Member of the Chicago City Council from the 19th Ward
- Incumbent
- Assumed office May 16, 2011
- Preceded by: Virginia Rugai

Personal details
- Born: August 26, 1969 (age 56)
- Party: Democratic
- Education: Saint Mary's University of Minnesota (BA)
- Website: Official website

= Matthew O'Shea =

American politician

Matthew J. O'Shea is an American politician who has served as the alderman for the 19th Ward of the Chicago City Council since 2011. The 19th Ward is located on the southwest side of Chicago and includes the neighborhoods of Beverly, Morgan Park and Mount Greenwood.

==Early life and education, and career==
O'Shea is a lifelong resident of the 19th Ward.

O'Shea attended Christ the King Elementary School, Mount Carmel High School and Moraine Valley Community College. He earned a bachelor’s degree from Saint Mary's University of Minnesota.

In his career, O'Shea worked as a social worker and director of a community center.
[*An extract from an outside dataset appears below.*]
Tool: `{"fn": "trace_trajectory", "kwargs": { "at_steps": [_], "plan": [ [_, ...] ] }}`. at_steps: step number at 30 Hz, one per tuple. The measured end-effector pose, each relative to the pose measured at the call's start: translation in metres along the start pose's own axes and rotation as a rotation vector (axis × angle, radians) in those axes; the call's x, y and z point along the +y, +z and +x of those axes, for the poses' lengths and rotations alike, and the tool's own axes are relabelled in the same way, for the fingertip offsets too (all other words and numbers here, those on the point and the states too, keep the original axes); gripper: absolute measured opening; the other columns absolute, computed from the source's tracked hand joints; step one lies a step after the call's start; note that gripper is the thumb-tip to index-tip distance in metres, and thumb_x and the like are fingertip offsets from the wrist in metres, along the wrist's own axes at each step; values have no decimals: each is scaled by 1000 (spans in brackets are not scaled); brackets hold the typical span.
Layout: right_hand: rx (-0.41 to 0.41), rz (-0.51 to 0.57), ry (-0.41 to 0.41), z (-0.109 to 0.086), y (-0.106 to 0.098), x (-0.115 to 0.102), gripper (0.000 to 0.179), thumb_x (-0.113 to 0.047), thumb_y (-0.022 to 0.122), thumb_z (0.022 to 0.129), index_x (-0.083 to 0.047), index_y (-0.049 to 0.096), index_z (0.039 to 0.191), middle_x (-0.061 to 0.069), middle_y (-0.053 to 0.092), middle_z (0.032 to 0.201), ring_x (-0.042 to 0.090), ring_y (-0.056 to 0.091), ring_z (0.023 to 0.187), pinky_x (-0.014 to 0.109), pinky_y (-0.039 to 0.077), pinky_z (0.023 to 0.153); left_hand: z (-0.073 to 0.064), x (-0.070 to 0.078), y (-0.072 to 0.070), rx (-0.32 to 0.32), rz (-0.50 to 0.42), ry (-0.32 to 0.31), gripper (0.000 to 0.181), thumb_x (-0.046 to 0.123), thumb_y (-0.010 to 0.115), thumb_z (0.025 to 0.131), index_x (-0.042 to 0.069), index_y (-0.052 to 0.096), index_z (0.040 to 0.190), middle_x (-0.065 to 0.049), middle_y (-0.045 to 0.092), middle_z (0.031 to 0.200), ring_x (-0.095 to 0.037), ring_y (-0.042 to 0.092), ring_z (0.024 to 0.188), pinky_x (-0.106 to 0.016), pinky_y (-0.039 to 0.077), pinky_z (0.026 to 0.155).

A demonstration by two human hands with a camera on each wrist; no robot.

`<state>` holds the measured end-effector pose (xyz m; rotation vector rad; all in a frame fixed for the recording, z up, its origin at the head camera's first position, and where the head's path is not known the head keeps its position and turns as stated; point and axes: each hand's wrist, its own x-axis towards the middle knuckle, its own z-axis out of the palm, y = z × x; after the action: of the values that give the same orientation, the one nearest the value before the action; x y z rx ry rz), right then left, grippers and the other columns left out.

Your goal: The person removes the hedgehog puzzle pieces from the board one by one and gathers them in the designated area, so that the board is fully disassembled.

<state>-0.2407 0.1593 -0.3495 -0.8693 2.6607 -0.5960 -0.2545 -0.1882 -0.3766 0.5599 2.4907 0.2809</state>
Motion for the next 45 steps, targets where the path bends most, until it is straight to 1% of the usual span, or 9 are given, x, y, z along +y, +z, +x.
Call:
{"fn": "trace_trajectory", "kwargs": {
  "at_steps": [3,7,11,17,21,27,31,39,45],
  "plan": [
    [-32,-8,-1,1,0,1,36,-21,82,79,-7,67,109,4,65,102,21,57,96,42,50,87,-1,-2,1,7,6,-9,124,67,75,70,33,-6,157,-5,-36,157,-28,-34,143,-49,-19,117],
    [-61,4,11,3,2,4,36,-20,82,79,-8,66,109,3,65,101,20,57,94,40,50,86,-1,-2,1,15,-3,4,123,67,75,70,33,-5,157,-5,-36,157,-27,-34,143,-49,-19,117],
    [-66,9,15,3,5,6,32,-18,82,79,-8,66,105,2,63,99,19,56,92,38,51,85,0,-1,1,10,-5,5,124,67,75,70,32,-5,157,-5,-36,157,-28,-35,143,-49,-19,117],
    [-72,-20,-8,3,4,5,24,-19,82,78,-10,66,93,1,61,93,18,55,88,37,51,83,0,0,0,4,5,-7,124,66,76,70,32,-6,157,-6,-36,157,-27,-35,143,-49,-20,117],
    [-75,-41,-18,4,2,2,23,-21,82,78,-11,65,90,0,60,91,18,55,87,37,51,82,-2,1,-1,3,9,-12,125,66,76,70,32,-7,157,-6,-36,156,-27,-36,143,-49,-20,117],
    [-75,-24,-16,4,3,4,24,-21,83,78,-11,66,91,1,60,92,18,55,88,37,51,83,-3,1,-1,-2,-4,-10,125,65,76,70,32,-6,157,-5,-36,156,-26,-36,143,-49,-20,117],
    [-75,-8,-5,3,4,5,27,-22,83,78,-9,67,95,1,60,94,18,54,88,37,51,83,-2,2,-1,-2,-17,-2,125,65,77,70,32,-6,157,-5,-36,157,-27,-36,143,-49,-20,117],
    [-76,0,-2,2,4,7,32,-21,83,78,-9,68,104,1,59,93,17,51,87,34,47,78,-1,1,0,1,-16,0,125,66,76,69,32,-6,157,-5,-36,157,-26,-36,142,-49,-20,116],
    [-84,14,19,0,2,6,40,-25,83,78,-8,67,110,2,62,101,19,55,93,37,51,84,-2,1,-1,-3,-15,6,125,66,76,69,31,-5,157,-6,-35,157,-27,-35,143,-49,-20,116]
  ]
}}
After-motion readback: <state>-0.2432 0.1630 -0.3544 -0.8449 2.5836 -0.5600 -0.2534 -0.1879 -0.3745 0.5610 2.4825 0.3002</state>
He also served as an aide to Alderman Virginia Rugai and Cook County Sheriff Mike Sheahan.

O'Shea serves on several boards, including the Chicago Police Memorial Foundation, Special Children’s Charities, John McNicholas Pediatric Brain Tumor Foundation and Misericordia Home.

==Political career==
O'Shea was first elected Alderman of the 19th Ward in 2011. He has been reelected in 2015, 2019 and 2023.

He was supportive of Rahm Emanuel as Mayor of Chicago, and has worked with the Chicago Police Department to make public safety a top priority for his community.

Among the committees O'Shea has served on are Aviation, Budget and Government Operations, Committees and Rules, Economic, Capital and Technology Development, Education and Child Development, Ethics and Government Oversight, Finance, Health and Human Relations, License and Consumer Protection,, Public Safety, Special Events, Cultural Affairs, and Recreation, Transportation and Public Way and Zoning, Landmarks and Building Standards

In June 2018, Chicago Mayor Rahm Emanuel appointed O'Shea as the chairman of the Chicago Committee on Aviation.

In the 2019 Chicago mayoral election, O'Shea endorsed Jerry Joyce in the first round of the election and endorsed Lori Lightfoot in the runoff. His endorsement of Lightfoot has been credited with securing her strong support in his ward in the runoff vote.

O’Shea was an elected delegate to the 2004 Democratic National Convention. He has served as the Democratic Committeeman of the 19th Ward since 2005.